Apiculture: une PPL sénatoriale pour consolider la lutte contre le frelon asiatique
Le sénateur centriste Michel Masset (RDSE, Lot-et-Garonne) a déposé, le 26 février, une proposition de loi pour «endiguer la prolifération du frelon asiatique» et «préserver la filière apicole». Composé d’un article unique, le texte a plusieurs objectifs. Il précise les plans nationaux de lutte contre Vespa velutina nigrithorax en intégrant des «orientations nationales» et des «indicateurs de suivi» ; une catégorisation des départements selon l’ampleur des dégâts; un «accompagnement financier» des collectivités territoriales exposées; et des financement alloués à la recherche de moyens de lutte. La PPL prévoit aussi «une indemnisation proportionnée aux dommages» subis par les apiculteurs. Enfin, elle propose une «obligation de principe» de déclarer la présence d’un nid, indique l’exposé des motifs.
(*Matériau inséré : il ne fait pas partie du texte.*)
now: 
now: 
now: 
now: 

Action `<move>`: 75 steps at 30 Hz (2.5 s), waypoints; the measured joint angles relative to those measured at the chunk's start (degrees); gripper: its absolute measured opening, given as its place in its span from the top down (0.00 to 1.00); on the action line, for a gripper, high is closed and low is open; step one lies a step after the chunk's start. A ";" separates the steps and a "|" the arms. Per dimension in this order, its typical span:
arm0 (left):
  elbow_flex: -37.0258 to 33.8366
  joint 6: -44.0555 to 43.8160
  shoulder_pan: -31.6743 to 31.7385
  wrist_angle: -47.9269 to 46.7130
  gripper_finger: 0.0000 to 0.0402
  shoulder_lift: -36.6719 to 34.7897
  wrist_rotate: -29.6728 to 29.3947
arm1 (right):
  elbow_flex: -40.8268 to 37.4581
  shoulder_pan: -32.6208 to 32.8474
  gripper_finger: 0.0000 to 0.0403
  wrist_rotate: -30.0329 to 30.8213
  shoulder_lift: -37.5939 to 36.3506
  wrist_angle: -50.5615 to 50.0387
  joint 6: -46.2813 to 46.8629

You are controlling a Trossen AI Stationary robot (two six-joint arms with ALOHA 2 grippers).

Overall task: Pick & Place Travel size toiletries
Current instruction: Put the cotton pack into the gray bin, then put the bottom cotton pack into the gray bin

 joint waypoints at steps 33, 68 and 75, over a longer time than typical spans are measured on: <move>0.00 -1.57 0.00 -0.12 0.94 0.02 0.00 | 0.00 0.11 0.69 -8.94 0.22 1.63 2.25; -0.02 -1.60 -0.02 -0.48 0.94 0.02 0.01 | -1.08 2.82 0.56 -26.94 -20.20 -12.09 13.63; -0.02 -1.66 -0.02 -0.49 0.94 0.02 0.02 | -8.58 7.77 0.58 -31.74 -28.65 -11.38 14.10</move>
En février 2023, des députés Les Républicains avait déposé une PPL allant dans le même sens, demandant que la lutte contre le frelon asiatique soit déclarée «grande cause nationale 2024».
Salon de l'agriculture: Jérôme Despey nouveau président du Ceneca
Comme attendu, Jérôme Despey a été élu, «à une large majorité», à la présidence du Ceneca, structure propriétaire du Salon de l'agriculture, annonce-t-elle dans un communiqué le 13 mars. Il était le seul candidat à la succession de Jean-Luc Poulain, qui avait annoncé, en janvier, que l'édition 2024 du Salon de l'agriculture serait sa dernière à la présidence du Ceneca. L'agriculteur de l’Oise était à la tête de l'évènement depuis 16 ans. Viticulteur dans l'Hérault, Jérôme Despey a été le secrétaire général de la FNSEA sous la présidence de Christiane Lambert – il est actuellement le premier vice-président du syndicat majoritaire. Il est par ailleurs président du conseil spécialisé vin de FranceAgriMer depuis sa création en 2009, et président de la chambre d'agriculture de l'Hérault.
Outre-mer: Véronique Solère, nouvelle déléguée interministérielle pour l'agriculture
Vétérinaire de formation, ancienne conseillère technique de Bruno Le Maire lorsqu'il était ministre de l'Agriculture, l'actuelle directrice de la DDPP (services préfectoraux) des Côtes d'Armor, Véronique Solère vient d'être nommée déléguée interministérielle à la souveraineté agricole des outre-mer, annonce a présidence de la République dans le compte-rendu du Conseil des ministres du 13 mars. Elle remplace Arnaud Martrenchar, qui avait été nommé en 2019 lors de la création de cette fonction, dans un intitulé alors légèrement différent : délégué interministériel à la «transition agricole». Ses missions étaient alors «la coordination des actions de l’État en faveur de l’autonomie alimentaire, l’animation des filières, l’évaluation des politiques publiques et la mise en place de travaux de prospective.» Cette nomination intervenait peu de temps après la publication d'un rapport de mission parlementaire sur la Chlordécone, qui recommandait la création un délégué interministériel dédié à la gestion de cette crise en Guadeloupe et en Martinique. Selon nos informations, Arnaud Martrenchar devrait être nommé au CGAAER.